THE PROBLEM: Among the lines below, count those with "camera". Give the total alone.
=======
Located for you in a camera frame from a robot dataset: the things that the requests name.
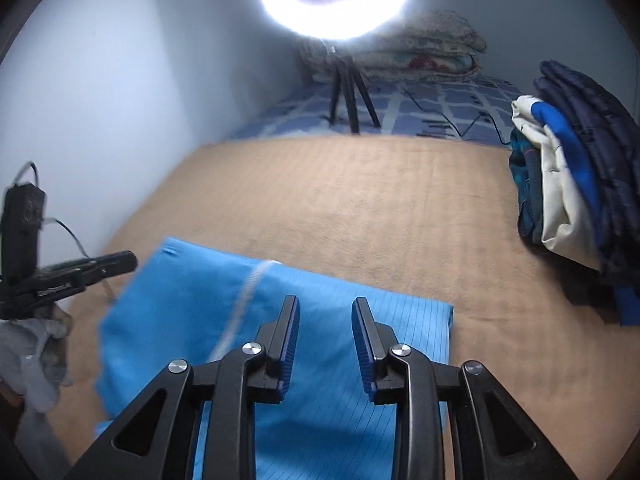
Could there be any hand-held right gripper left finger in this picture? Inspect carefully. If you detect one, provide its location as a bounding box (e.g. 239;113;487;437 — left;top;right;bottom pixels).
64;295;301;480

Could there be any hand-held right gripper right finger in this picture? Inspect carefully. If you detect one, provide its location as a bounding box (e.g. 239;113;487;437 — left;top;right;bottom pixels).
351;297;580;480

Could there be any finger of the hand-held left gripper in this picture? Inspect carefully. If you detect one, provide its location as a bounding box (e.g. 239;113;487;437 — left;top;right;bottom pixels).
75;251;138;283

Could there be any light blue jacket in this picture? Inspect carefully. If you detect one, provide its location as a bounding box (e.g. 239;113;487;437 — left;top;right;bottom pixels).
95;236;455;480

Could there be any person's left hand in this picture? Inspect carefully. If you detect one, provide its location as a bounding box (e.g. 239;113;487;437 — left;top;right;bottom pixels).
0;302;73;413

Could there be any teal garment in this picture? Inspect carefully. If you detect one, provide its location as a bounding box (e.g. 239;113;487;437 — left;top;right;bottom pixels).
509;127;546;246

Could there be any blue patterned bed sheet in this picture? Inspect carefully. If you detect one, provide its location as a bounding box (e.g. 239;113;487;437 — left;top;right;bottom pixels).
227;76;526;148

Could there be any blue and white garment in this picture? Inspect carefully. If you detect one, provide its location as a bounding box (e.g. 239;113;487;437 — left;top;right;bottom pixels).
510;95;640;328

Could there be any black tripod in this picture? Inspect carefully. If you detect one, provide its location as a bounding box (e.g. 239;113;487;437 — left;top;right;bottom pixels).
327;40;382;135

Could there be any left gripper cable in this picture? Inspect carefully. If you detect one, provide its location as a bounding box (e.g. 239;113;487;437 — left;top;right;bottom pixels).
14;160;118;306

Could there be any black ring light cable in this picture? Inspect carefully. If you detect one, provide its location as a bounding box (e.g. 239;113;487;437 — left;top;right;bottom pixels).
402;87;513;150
=======
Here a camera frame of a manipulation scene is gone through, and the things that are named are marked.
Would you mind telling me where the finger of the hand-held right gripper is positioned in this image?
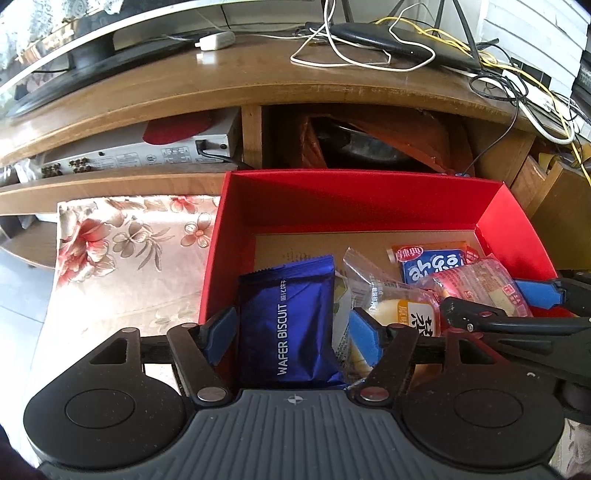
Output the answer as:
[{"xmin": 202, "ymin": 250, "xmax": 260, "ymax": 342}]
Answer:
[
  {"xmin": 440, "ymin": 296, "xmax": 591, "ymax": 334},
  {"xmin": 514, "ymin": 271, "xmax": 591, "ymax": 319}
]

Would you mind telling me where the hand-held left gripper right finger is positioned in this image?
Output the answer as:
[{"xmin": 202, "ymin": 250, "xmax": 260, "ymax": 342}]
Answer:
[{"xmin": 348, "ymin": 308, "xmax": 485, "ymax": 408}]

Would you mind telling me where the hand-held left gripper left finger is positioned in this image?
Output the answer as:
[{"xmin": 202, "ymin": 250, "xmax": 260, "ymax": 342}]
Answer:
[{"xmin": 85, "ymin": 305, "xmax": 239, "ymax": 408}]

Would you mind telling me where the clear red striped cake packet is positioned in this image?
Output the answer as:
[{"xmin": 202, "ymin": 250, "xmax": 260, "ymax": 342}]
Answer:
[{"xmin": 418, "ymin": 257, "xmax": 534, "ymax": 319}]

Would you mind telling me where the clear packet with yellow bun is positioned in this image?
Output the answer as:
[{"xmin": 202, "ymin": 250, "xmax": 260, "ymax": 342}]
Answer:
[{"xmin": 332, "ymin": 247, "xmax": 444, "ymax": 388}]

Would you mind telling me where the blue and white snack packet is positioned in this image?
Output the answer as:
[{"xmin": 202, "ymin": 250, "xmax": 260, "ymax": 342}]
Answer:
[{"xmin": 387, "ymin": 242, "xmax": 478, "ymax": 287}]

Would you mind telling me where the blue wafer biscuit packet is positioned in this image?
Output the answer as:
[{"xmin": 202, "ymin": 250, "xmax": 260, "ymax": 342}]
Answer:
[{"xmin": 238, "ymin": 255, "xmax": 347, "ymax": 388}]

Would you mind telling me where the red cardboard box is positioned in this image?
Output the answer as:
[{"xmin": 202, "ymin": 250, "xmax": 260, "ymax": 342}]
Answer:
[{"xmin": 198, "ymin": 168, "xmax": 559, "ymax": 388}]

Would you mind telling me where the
=======
EXERCISE RESPONSE: 2